§ **Required action**
Retype the data that follows exactly. No pictures belong in the copy.

§ **Source material**
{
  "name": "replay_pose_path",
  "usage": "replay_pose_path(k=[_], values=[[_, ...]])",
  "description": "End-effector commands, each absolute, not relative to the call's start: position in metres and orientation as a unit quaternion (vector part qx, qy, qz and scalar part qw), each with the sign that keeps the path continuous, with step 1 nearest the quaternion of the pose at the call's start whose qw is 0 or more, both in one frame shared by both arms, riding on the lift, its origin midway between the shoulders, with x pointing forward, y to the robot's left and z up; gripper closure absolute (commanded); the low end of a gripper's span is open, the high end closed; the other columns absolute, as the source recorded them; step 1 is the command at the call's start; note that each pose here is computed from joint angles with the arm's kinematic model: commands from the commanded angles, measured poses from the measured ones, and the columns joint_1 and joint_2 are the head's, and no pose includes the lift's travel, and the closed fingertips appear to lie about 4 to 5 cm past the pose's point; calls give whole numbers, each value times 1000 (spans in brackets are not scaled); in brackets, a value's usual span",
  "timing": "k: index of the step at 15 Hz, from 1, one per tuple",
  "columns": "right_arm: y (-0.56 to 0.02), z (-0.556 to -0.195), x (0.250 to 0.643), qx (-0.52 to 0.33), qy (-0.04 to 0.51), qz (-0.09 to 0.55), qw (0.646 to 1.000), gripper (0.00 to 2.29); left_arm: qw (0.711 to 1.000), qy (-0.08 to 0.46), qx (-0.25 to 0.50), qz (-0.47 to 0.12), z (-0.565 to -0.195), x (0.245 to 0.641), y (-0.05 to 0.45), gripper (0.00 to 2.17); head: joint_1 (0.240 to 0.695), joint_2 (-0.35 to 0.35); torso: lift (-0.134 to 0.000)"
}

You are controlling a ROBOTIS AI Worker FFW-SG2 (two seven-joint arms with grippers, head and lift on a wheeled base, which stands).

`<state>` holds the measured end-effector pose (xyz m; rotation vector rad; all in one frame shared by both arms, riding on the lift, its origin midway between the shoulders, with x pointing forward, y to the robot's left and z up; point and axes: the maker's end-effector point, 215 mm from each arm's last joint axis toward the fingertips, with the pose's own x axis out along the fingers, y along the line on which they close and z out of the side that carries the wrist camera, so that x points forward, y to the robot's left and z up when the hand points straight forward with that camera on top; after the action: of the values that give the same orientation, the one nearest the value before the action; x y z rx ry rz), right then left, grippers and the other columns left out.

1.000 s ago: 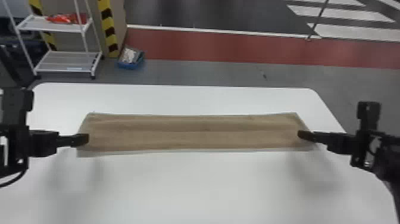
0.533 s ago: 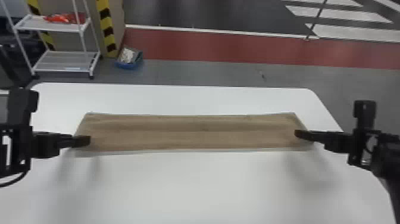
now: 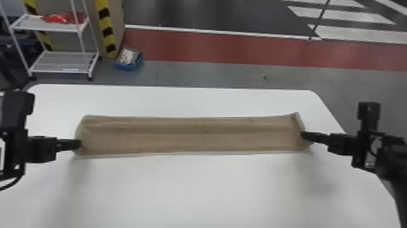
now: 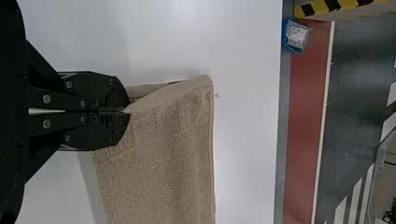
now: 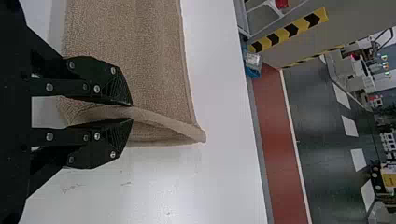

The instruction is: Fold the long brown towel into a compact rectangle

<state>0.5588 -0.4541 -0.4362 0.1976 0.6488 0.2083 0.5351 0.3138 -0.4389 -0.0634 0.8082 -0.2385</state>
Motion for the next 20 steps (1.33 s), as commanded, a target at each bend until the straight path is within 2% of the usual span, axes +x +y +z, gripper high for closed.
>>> replay_pose_path(k=[1,8,11,16,17,18,19,20], values=[[-457,-434,559,101,314,100,939,974,913,389,-34,-116,-436,536,315,1420,695,-140,-123],[-470,-419,558,131,296,96,941,974,915,383,-48,-116,-429,536,323,1420,695,-145,-123],[-495,-407,553,150,278,80,945,974,916,381,-55,-114,-429,534,330,1420,695,-148,-123],[-502,-413,548,147,287,74,944,974,914,385,-49,-117,-436,528,327,1420,695,-175,-123],[-500,-414,548,144,290,76,943,947,914,387,-45,-116,-438,527,326,1416,695,-176,-123],[-496,-418,547,145,295,78,941,572,913,388,-44,-117,-439,525,326,1389,695,-177,-123],[-493,-420,547,145,297,80,941,248,913,388,-44,-117,-439,524,325,1079,695,-177,-123],[-492,-420,547,146,296,81,940,248,913,387,-44,-120,-438,522,324,680,695,-175,-123]])
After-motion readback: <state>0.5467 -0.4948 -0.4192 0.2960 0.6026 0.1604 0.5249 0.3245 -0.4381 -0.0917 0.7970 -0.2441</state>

§ **Exercise solution**
{
  "name": "replay_pose_path",
  "usage": "replay_pose_path(k=[_], values=[[_, ...]])",
  "description": "End-effector commands, each absolute, not relative to the call's start: position in metres and orientation as a unit quaternion (vector part qx, qy, qz and scalar part qw), each with the sign that keeps the path continuous, with step 1 nearest the quaternion of the pose at the call's start whose qw is 0 or more, both in one frame shared by both arms, riding on the lift, its origin midway between the shoulders, with x pointing forward, y to the robot's left and z up; gripper closure absolute (commanded); the low end of a gripper's span is open, the high end closed; the other columns absolute, as the source recorded them; step 1 is the command at the call's start; note that each pose here is computed from joint angles with the arm's kinematic model: commands from the commanded angles, measured poses from the measured ones, and the columns joint_1 and joint_2 are the head's, and no pose includes the lift's travel, and the closed fingertips appear to lie about 4 to 5 cm past the pose's point; calls give whole numbers, each value times 1000 (spans in brackets are not scaled); in brackets, a value's usual span",
  "timing": "k: index of the step at 15 Hz, from 1, one per tuple",
  "columns": "right_arm: y (-0.56 to 0.02), z (-0.556 to -0.195), x (0.250 to 0.643), qx (-0.52 to 0.33), qy (-0.04 to 0.51), qz (-0.09 to 0.55), qw (0.646 to 1.000), gripper (0.00 to 2.29); left_arm: qw (0.711 to 1.000), qy (-0.08 to 0.46), qx (-0.25 to 0.50), qz (-0.47 to 0.12), z (-0.565 to -0.195), x (0.245 to 0.641), y (-0.05 to 0.45), gripper (0.00 to 2.17); head: joint_1 (0.240 to 0.695), joint_2 (-0.35 to 0.35); torso: lift (-0.134 to 0.000)"
}

You are controlling a ROBOTIS AI Worker FFW-SG2 (two seven-joint arms with grippers, head and lift on a wheeled base, which stands).

`<state>` holds the measured end-effector pose (xyz m; rotation vector rad; all in one frame shared by both arms, riding on the lift, its origin midway between the shoulders, with x pointing forward, y to the robot's left and z up; point and axes: the maker's end-effector point, 215 mm from each arm's last joint axis toward the fingertips, with the pose's own x axis out along the fingers, y along the line on which they close and z out of the side that carries the wrist camera, so that x points forward, y to the robot's left and z up when the hand points straight forward with that camera on top; after the action: of the values that give the same orientation, the one nearest the value before the action; x y z rx ry rz), right then left, grippers and the other columns left out.

1.000 s ago: 
0.533 s ago: 
now: 
now: 
now: 

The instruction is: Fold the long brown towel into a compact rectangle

<state>0.5588 -0.4541 -0.4362 0.1976 0.6488 0.2083 0.5351 0.3138 -0.4389 -0.0634 0.8082 -0.2385</state>
Motion for the next 20 steps (1.33 s), as commanded, a target at each bend until the straight path is within 2% of the usual span, axes +x +y +z, gripper high for closed.
>>> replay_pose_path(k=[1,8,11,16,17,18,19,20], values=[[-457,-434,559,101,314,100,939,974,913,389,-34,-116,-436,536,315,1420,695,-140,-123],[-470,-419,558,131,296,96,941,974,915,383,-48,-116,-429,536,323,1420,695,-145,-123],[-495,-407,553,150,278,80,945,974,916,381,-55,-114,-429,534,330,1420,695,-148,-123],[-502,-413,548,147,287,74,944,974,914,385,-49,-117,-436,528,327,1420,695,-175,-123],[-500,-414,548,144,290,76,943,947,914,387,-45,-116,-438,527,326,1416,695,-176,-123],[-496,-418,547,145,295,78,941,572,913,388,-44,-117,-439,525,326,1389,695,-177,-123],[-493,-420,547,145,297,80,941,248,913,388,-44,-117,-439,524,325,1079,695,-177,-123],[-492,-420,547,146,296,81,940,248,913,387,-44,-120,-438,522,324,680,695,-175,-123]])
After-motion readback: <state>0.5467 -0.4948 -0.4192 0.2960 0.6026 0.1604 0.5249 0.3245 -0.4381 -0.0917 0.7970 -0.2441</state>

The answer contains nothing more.